Los alacranes tóxicos son güeros, con rayas negras, así como tenazas delgadas y largas (Foto: Conacyt)

Morelia, Michoacán (MiMorelia.com/Alfredo Martínez Martiñón).- En Michoacán y en otros cuatro estados del país, se concentran poco más de siete de cada 10 casos de intoxicación por picaduras de alacrán a nivel nacional en lo que va del presente año, según estadísticas de la Secretaría de Salud (SSA).

De manera tradicional, nuestra entidad ocupa los primeros lugares en México en cuanto a tal situación, con entre 31 mil y poco más de 35 mil picaduras del arácnido, anualmente. En 2015 se registraron 31 mil, mientras en 2014 ascendieron a 35 mil 526; durante 2013, a 35 mil 801, y en 2012 hubo 33 mil 906.

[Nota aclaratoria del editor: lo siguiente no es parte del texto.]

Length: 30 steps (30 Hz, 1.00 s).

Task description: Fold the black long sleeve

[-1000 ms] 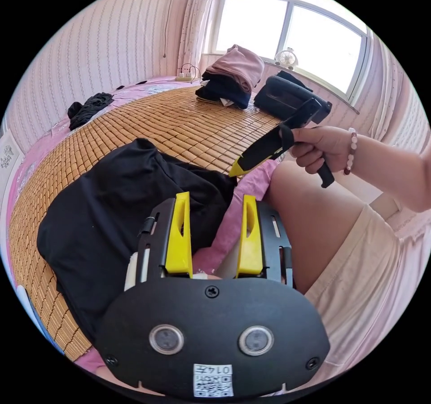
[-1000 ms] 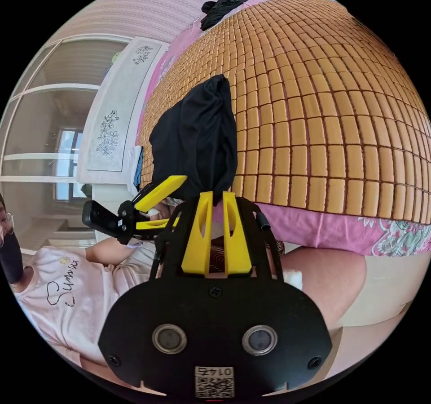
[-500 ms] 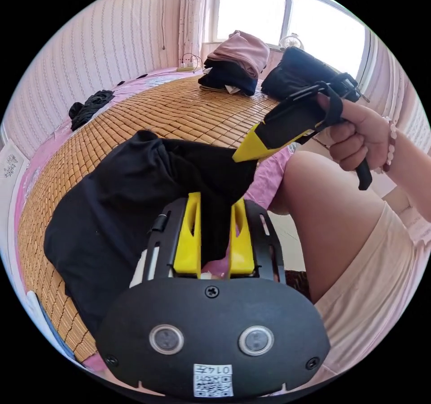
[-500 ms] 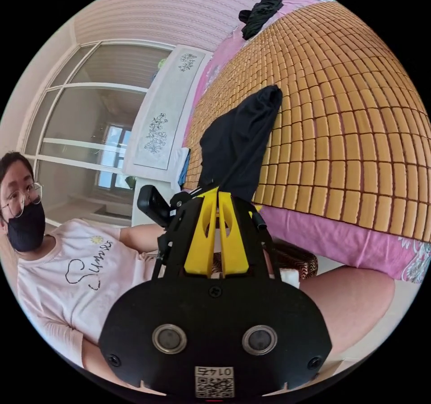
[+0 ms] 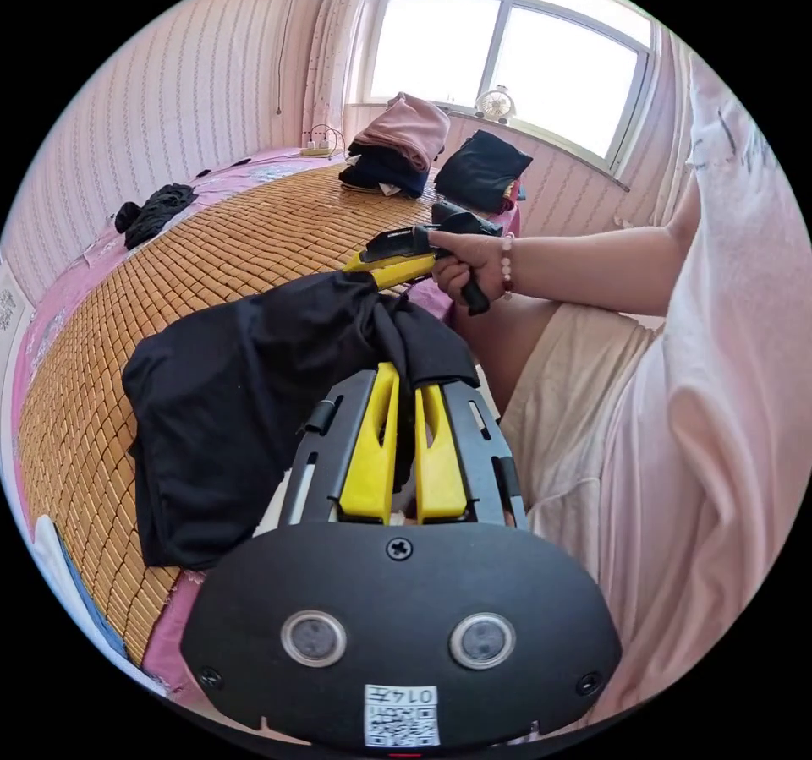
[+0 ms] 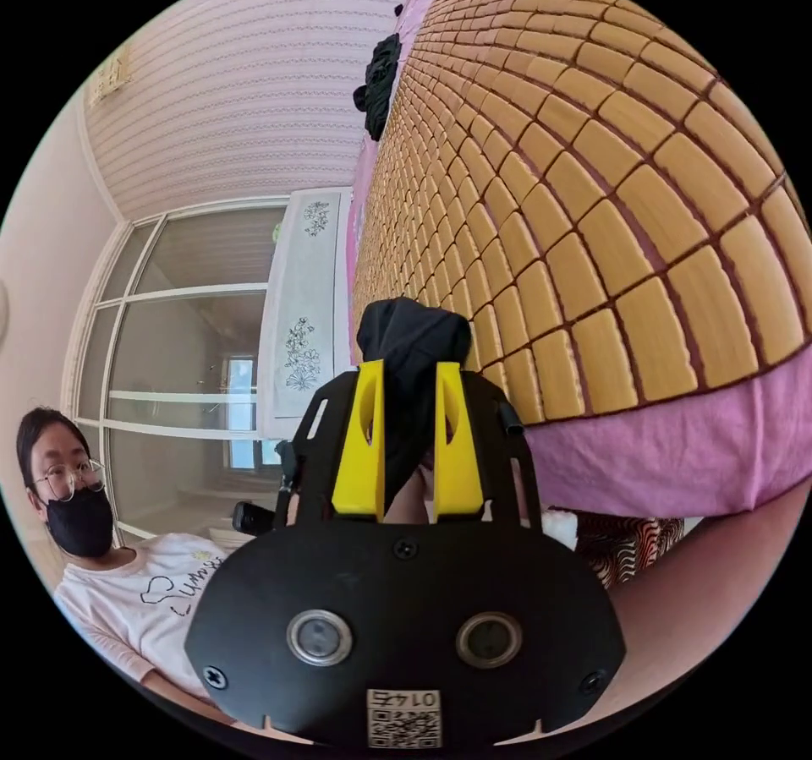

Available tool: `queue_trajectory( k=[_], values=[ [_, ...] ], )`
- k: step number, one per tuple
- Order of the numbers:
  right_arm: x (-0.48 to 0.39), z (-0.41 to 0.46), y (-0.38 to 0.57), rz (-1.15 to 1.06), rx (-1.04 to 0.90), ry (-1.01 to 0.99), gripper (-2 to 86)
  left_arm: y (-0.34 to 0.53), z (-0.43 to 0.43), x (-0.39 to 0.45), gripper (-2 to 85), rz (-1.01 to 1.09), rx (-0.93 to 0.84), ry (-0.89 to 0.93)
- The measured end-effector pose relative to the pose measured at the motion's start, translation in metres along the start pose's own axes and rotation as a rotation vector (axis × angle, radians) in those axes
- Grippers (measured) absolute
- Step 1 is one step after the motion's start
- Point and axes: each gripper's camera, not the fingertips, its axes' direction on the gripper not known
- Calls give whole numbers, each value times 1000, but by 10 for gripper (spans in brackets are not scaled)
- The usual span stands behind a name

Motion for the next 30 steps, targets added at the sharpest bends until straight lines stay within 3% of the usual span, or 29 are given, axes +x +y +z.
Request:
queue_trajectory(
  k=[3, 7, 12, 16, 23, 30],
  values=[
    [-5, -18, 4, -30, 81, -103, 19, 5, -14, -11, -2, -49, 26, 29],
    [-46, -69, 18, -172, 176, -80, 10, -1, -27, -18, -3, -55, 81, -31],
    [-112, -106, 29, -319, 165, 29, 10, 0, -41, -34, -3, -200, 252, 125],
    [-143, -68, 10, -341, 73, 125, 24, 11, -42, -57, -1, -362, 287, 190],
    [-156, 35, -31, -338, -3, 260, 97, 48, -52, -131, -5, -751, 187, 25],
    [-171, 60, -21, -397, -51, 321, 94, 62, -74, -156, 0, -782, 201, -98]
  ],
)
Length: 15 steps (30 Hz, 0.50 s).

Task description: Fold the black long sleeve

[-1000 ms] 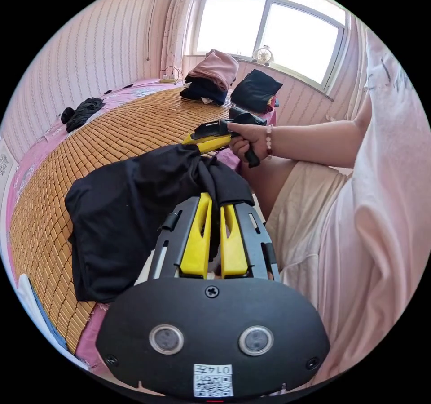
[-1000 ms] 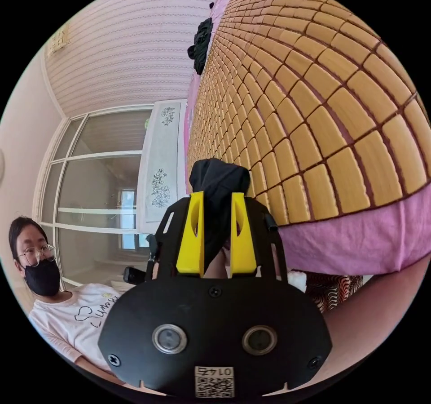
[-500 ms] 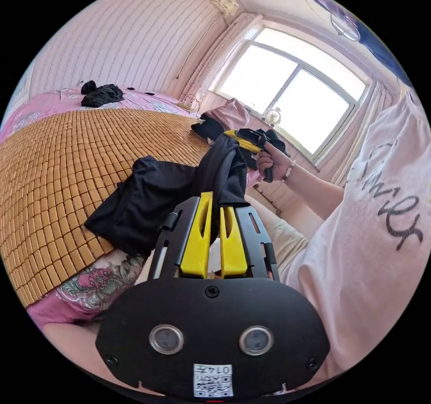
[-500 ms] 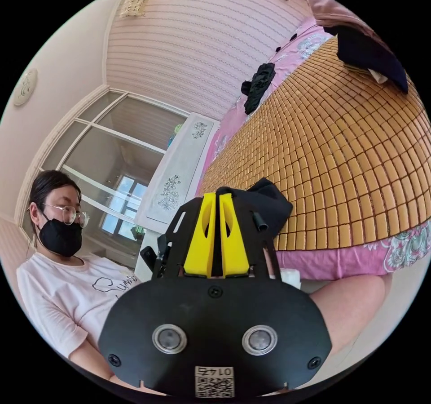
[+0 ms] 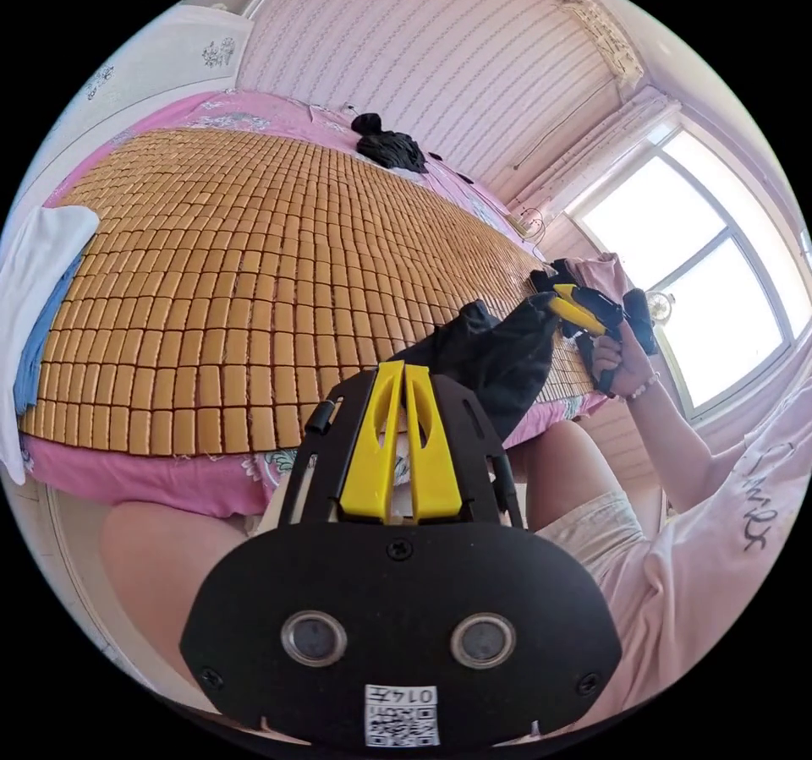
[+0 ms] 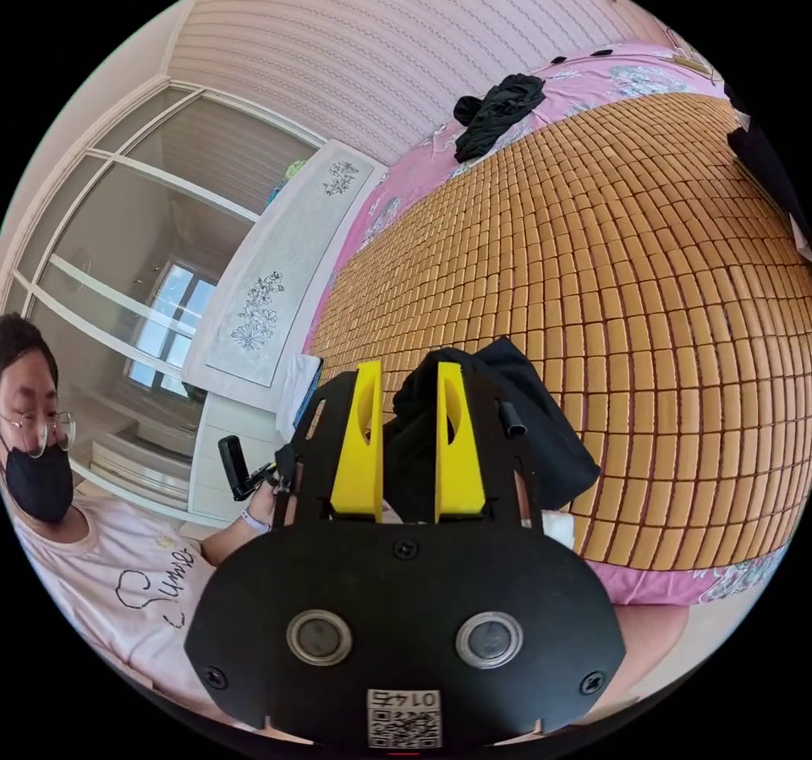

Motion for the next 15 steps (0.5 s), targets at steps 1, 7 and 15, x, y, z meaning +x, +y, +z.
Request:
queue_trajectory(
  k=[1, 7, 15],
  values=[
    [-2, -3, -1, 14, 3, -26, 92, -2, 4, 5, 13, 36, -15, 8],
    [-42, -26, -14, -95, 87, 49, 79, -10, 33, 62, 88, 340, -70, -41],
    [-48, 88, -19, -316, -307, 497, 131, -19, 81, 91, 44, 547, -254, -268]
  ],
)
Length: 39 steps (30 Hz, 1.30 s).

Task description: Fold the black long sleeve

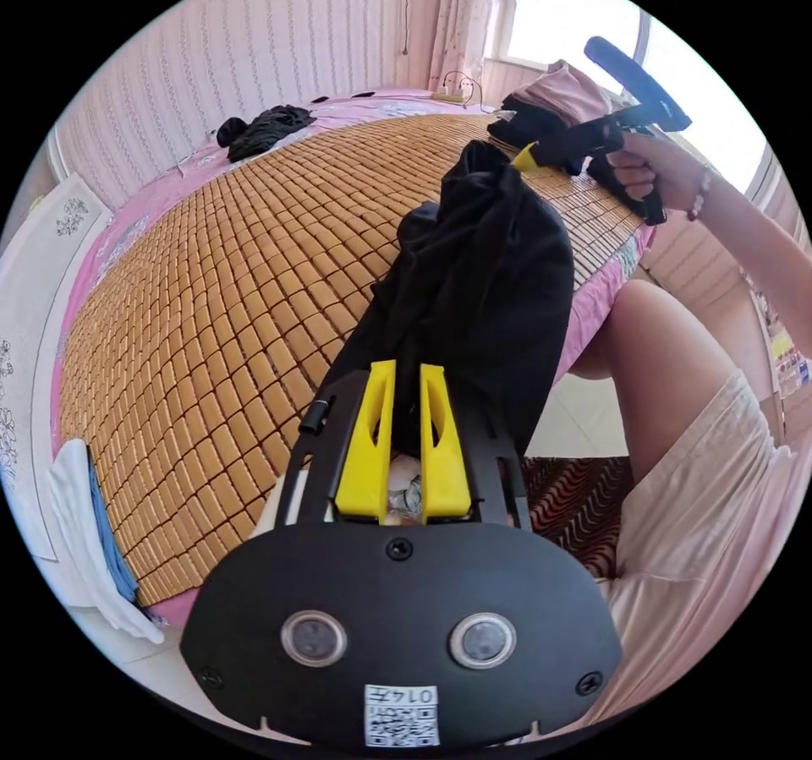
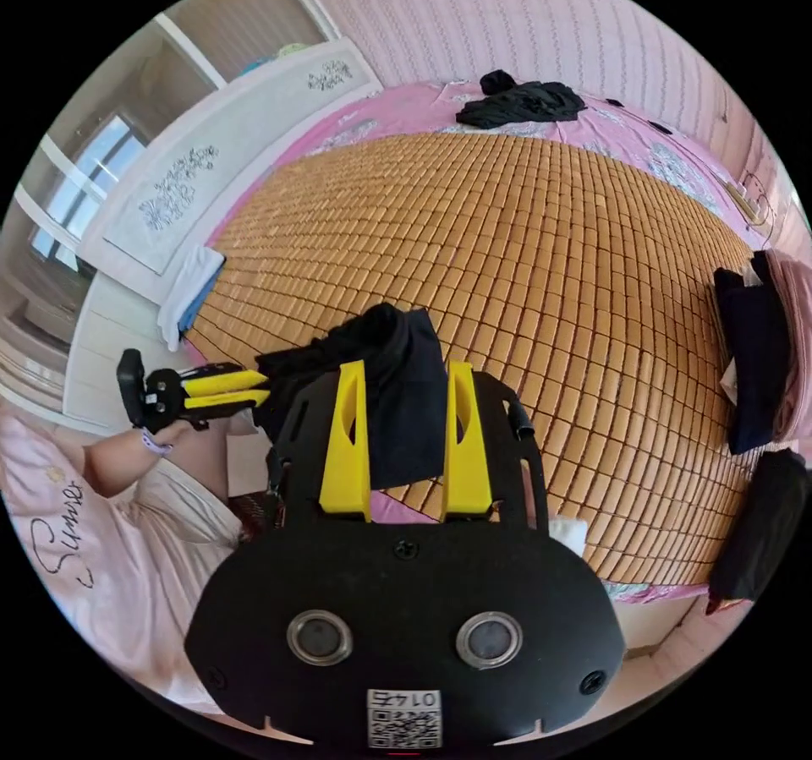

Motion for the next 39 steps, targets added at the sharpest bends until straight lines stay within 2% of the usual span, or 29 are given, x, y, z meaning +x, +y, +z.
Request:
queue_trajectory(
  k=[2, 7, 9, 12, 15, 18, 21, 27, 31, 33, 35, 36, 39],
  values=[
    [-1, 16, -8, 17, -19, -36, 123, 1, -5, 1, 10, 18, 12, -17],
    [-7, 3, -21, 3, 161, -193, 23, 8, -25, -13, -5, -51, 86, 44],
    [-6, 6, -29, 9, 165, -234, 22, 9, -37, -23, -6, -109, 137, 102],
    [-12, 9, -39, 0, 148, -176, 50, 12, -50, -43, -7, -193, 206, 166],
    [-19, 12, -42, -15, 148, -123, 63, 15, -38, -62, -7, -277, 160, 180],
    [-28, 28, -47, -67, 88, -167, 57, 23, -16, -79, -8, -388, 109, 250],
    [-40, 52, -63, -114, 23, -181, 53, 22, -2, -78, -8, -369, 38, 199],
    [-56, 105, -117, -112, -83, 16, 12, 24, 4, -86, -9, -425, 8, 190],
    [-47, 137, -136, -62, -142, 62, -2, 23, -20, -82, -10, -386, 45, 30],
    [-46, 145, -139, -64, -151, 66, -3, 20, -29, -75, -10, -331, 93, 83],
    [-45, 148, -141, -65, -143, 69, -4, 15, -28, -63, -10, -266, 143, 252],
    [-43, 149, -142, -57, -143, 63, -4, 15, -25, -60, -10, -262, 145, 264],
    [-34, 150, -142, -30, -130, 35, -4, 14, 1, -61, -10, -291, 41, 87]
  ],
)
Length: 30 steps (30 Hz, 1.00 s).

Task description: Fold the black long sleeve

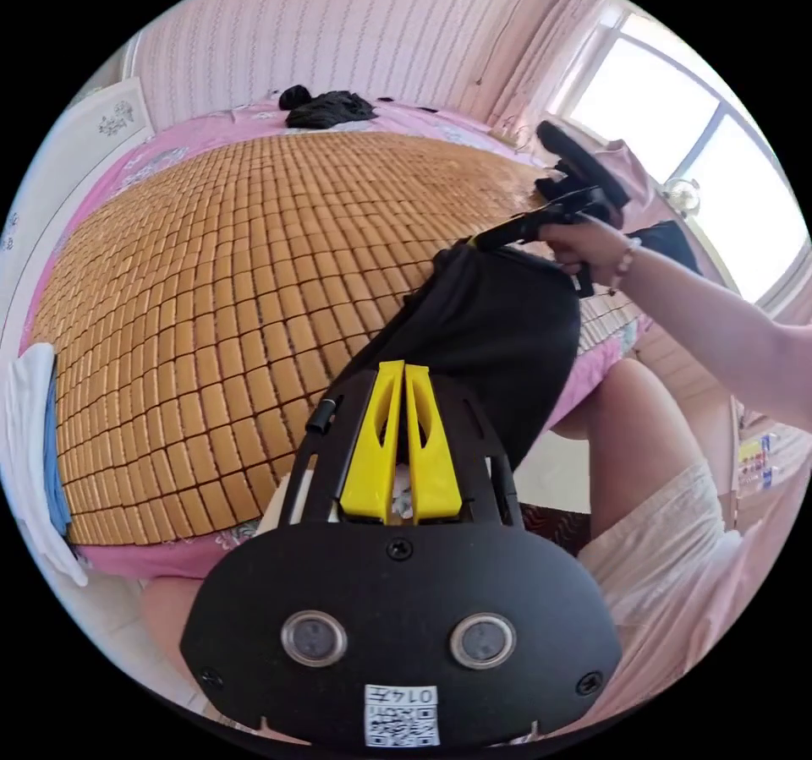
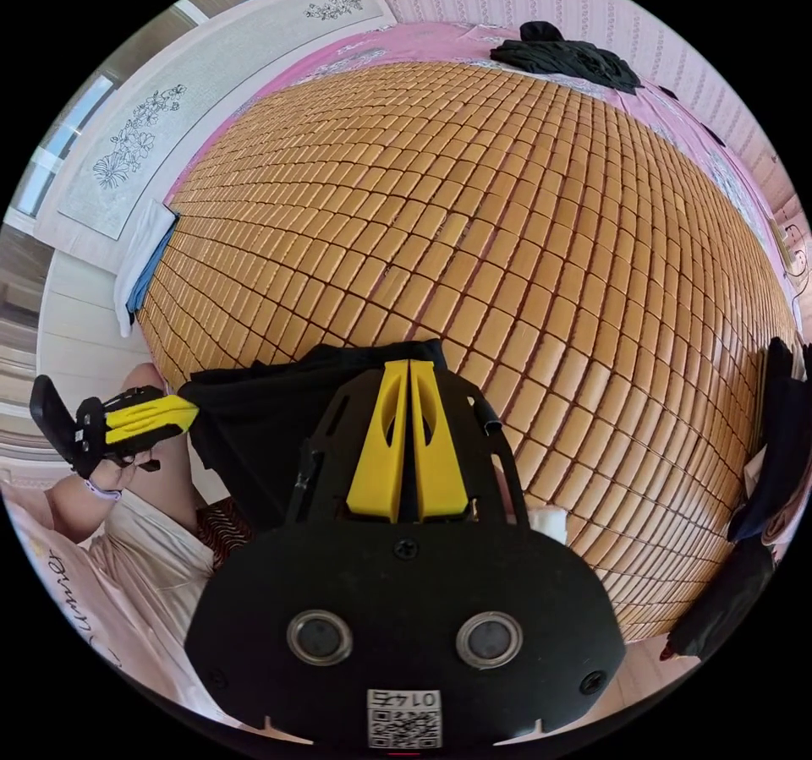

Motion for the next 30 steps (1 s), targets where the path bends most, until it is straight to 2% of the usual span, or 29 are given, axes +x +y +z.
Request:
queue_trajectory(
  k=[1, 2, 5, 11, 13, 17, 20, 22, 24, 28, 30],
  values=[
    [5, 0, 1, 20, 10, -17, -4, 2, 12, -11, -10, -48, -61, -41],
    [7, 0, 2, 30, 16, -24, -4, 6, 11, -24, -10, -101, -14, 29],
    [16, 0, 7, 81, 61, -44, -4, 15, 9, -45, -10, -201, -29, 129],
    [32, -7, 27, 149, 181, -88, 4, 28, 1, -47, -5, -177, -74, 97],
    [30, -27, 40, 83, 273, -110, 35, 35, -7, -50, 3, -178, -52, 97],
    [38, -51, 57, 20, 364, -117, 102, 47, -26, -59, 85, -223, 60, 120],
    [55, -46, 53, 31, 306, -135, 152, 47, -19, -61, 124, -232, 82, 92],
    [60, -26, 42, 11, 173, -152, 150, 46, -8, -62, 131, -245, 62, 101],
    [57, -8, 37, -13, 67, -143, 138, 45, 5, -60, 122, -245, -4, 119],
    [68, -11, 47, -2, 109, -179, 84, 55, 7, -50, 35, -161, -5, 40],
    [78, -20, 58, 5, 151, -258, 53, 60, 8, -53, 5, -188, -30, 121]
  ],
)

Entre el primero de enero y el 7 de mayo pasados, suman 82 mil 274 personas atendidas por ese motivo en hospitales de la República. Jalisco es el estado con mayores registros al acumular 15 mil 549, seguido de Guanajuato, 12 mil 874; Guerrero, 11 mil 316; Morelos, 9 mil 702, y Michoacán, 9 mil 625. Los cinco abarcan el 71.8 por ciento general.

Los 9 mil 625 reportes en territorio michoacano, lo ubican en quinto sitio, donde las personas del sexo femenino tienen 5 mil 134, equivalentes al 53.3 por ciento, y los restantes 4 mil 491, varones. La cifra también significa un promedio de 3.1 casos cada hora, algo alarmante, porque de acuerdo a sus hábitos, aún se espera un repunte en la actual temporada de calor.

Además, según las cifras de años atrás, en el citado periodo del informe actual apenas se llevarían cerca del 30 por ciento de los casos previstos en la entidad.

Los alacranes atacan con mayor frecuencia durante la noche, debido a que es cuando generalmente buscan alimento y se reproducen. Dentro de las viviendas, buscan cualquier rendija en pared y techos para alojarse. Igual en prendas de vestir, el interior de los zapatos, atrás de cuadros, roperos y otros sitios propicios donde no puedan verse a simple vista.

Entre las recomendaciones, se encuentran limpiar las casas, eliminar dentro y alrededor de las mismas, escombros y muebles inservibles, así como acumulados de leña, piedras u otro material que pueda servir de criadero de estos animales o de refugio.

Asimismo, rellenar grietas y agujeros en muros, y pintarlos de colores claros a fin de detectarlos; cortar las ramas de los árboles que alcanzan los techos, paredes, puertas o ventanas, así como sacudir la ropa de cama y de vestir antes de usarla o guardarla, y no caminar descalzo dentro o fuera de la vivienda.

El síntoma principal por picadura de alacrán es dolor intenso en el sitio de la lesión; si no es peligroso, se presenta hinchazón o enrojecimiento en la zona, y pérdida de sensibilidad, aunque si es tóxico, empieza con un adormecimiento de todo el cuerpo, sensación de hormigueo, de pelos en la garganta, dificultad en respirar y pasar saliva, movimientos de los ojos, problemas para hablar y caminar.

Ante esa situación, lo deseable es acudir de inmediato a un centro de salud para que le apliquen al afectado el suero antialacrán, con lo cual en poco tiempo estará recuperado, y no recibir remedios caseros.

Para reconocer a los alacranes tóxicos, éstos miden aproximadamente seis centímetros, son güeros con rayas negras, las tenazas delgadas y largas, el esternón tiene forma rectangular o triangular y la parte final de la cola es muy arqueada.